Give back the whole listing exactly as written, pictures excluded.

• Source material:
= = =

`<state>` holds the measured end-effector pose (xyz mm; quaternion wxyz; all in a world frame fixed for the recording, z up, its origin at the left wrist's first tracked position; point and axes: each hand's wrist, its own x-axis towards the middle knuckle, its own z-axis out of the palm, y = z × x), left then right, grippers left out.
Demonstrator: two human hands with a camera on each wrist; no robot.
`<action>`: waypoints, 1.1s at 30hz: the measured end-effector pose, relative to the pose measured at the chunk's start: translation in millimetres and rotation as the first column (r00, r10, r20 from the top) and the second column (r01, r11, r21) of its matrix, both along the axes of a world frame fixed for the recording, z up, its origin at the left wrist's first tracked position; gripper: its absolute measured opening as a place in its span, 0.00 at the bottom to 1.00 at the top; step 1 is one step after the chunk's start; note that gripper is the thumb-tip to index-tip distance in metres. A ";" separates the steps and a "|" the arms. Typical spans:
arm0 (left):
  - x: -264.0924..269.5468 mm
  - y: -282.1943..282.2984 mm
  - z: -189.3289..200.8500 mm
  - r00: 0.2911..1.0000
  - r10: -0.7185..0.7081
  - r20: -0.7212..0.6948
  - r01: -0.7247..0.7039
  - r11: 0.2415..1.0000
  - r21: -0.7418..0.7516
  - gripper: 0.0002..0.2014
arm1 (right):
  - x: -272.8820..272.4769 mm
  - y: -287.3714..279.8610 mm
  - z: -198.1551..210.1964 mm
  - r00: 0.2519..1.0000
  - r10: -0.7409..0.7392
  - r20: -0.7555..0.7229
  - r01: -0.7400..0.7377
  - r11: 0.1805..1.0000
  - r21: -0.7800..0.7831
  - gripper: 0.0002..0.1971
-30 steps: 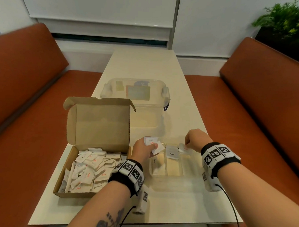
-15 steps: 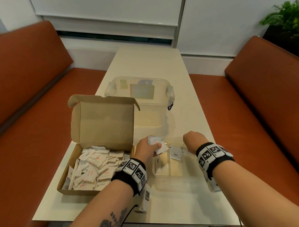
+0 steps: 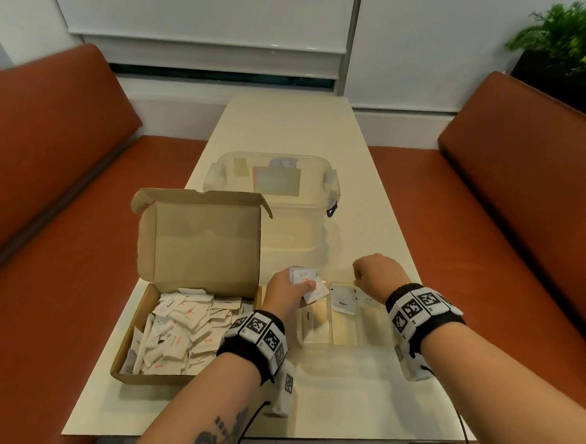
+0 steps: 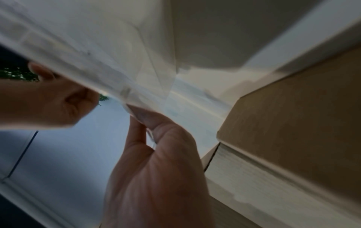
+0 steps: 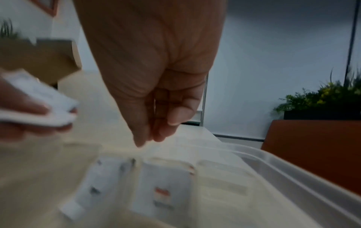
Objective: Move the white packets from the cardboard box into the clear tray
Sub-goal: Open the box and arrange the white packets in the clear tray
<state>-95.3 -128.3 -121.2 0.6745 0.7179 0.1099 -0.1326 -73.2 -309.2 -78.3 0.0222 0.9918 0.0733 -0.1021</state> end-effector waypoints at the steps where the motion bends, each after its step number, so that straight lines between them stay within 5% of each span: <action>1: -0.1 -0.5 0.4 1.000 0.009 0.000 -0.009 1.000 -0.008 0.15 | -1.2 3.9 1.7 0.999 -0.025 0.020 0.023 0.994 0.106 0.06; 3: 0.0 -2.7 2.1 0.999 0.036 -0.003 -0.036 0.999 -0.040 0.15 | -4.6 14.2 4.0 0.995 -0.092 -0.032 0.098 0.931 0.351 0.11; 6: -0.6 -7.1 6.8 0.997 0.078 -0.003 -0.078 0.991 -0.107 0.13 | -8.9 30.5 2.6 0.960 -0.169 -0.225 0.276 0.717 0.640 0.11; 10: -1.3 -9.0 12.2 0.994 0.102 0.033 -0.096 0.983 -0.159 0.10 | -11.8 34.2 0.9 0.924 -0.224 -0.310 0.381 0.463 0.800 0.07; 12: -1.1 -7.9 14.0 0.995 0.098 0.029 -0.092 0.981 -0.174 0.11 | -11.5 29.5 3.1 0.922 -0.236 -0.308 0.381 0.405 0.831 0.04; 19: -4.7 -7.4 12.8 0.997 -0.019 0.080 0.024 0.998 -0.063 0.12 | -6.3 19.5 17.8 0.987 -0.074 -0.141 0.151 0.724 0.673 0.05; 22: -6.6 -11.4 13.8 0.995 -0.061 0.083 0.065 0.997 -0.040 0.11 | -6.9 22.5 17.2 0.993 -0.081 -0.083 0.116 0.725 0.679 0.02; 27: -7.8 -12.4 15.9 0.996 0.057 0.074 -0.044 0.985 -0.165 0.08 | -11.9 22.6 6.8 0.968 -0.197 -0.156 0.245 0.608 0.755 0.11; 33: -12.5 -13.6 12.1 0.997 0.068 0.031 -0.059 0.975 -0.215 0.09 | -11.4 6.8 8.8 0.971 -0.175 -0.161 0.236 0.659 0.714 0.05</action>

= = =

• Task answer:
`<state>` holds the measured end-effector pose (xyz mm; quaternion wxyz; all in a world frame fixed for the recording, z up, its origin at the left wrist's first tracked position; point and axes: each hand's wrist, its own x-axis towards the middle knuckle, its own z-axis out of the palm, y = z × x), left then right, grippers left out.
Demonstrator: two human hands with a camera on each wrist; no robot.
`<action>`: waypoints, 1.1s at 30hz: the measured end-effector pose, relative to the pose measured at the chunk's start: translation in millimetres and rotation as the first column (r00, r10, r20 from the top) and the second column (r01, r11, r21) of its matrix, both along the axes of a world frame fixed for the recording, z up, its origin at the left wrist's first tracked position; gripper: its absolute measured opening as a place in its span, 0.00 at the bottom to 1.00 at the top; step 1 is one step after the chunk's start; note that gripper is the thumb-tip to index-tip distance in metres. A ";" separates the steps and a "|" the arms. Typical spans:
arm0 (left):
  - x: -264.0924..269.5468 mm
  - y: -282.1943..282.2984 mm
  - z: -189.3289..200.8500 mm
  - r00: 0.2911..1.0000
  - r10: -0.7185..0.7081
  - r20: -0.7212..0.6948
  - r01: -0.7247..0.7039
  - r11: 0.2415..1.0000
  - r21: -0.7418..0.7516
  - gripper: 0.0002..0.2014
arm1 (right):
  - x: -272.8820..272.4769 mm
  - y: -287.3714..279.8610 mm
  - z: -198.1551..210.1964 mm
  - r00: 0.2519..1.0000
  - r10: -0.7409..0.7392
  - r20: -0.7555..0.7229
  - r01: -0.7400..0.7377
  - r11: 0.1805..1.0000
  - r21: -0.7800..0.7831
  - gripper: 0.0002..0.1971
-30 steps: 
-15 steps: 
+0 steps: 
+0 steps: 
+0 steps: 
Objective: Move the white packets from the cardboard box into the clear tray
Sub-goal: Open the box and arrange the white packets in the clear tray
<state>-95.3 -128.3 -121.2 0.6745 0.7179 0.1099 -0.1326 -73.2 -309.2 -78.3 0.0222 0.9918 0.0733 -0.1021</state> end-effector waypoints at the steps where the motion bends, each after its step number, so that straight lines between them stay within 5% of each span: <action>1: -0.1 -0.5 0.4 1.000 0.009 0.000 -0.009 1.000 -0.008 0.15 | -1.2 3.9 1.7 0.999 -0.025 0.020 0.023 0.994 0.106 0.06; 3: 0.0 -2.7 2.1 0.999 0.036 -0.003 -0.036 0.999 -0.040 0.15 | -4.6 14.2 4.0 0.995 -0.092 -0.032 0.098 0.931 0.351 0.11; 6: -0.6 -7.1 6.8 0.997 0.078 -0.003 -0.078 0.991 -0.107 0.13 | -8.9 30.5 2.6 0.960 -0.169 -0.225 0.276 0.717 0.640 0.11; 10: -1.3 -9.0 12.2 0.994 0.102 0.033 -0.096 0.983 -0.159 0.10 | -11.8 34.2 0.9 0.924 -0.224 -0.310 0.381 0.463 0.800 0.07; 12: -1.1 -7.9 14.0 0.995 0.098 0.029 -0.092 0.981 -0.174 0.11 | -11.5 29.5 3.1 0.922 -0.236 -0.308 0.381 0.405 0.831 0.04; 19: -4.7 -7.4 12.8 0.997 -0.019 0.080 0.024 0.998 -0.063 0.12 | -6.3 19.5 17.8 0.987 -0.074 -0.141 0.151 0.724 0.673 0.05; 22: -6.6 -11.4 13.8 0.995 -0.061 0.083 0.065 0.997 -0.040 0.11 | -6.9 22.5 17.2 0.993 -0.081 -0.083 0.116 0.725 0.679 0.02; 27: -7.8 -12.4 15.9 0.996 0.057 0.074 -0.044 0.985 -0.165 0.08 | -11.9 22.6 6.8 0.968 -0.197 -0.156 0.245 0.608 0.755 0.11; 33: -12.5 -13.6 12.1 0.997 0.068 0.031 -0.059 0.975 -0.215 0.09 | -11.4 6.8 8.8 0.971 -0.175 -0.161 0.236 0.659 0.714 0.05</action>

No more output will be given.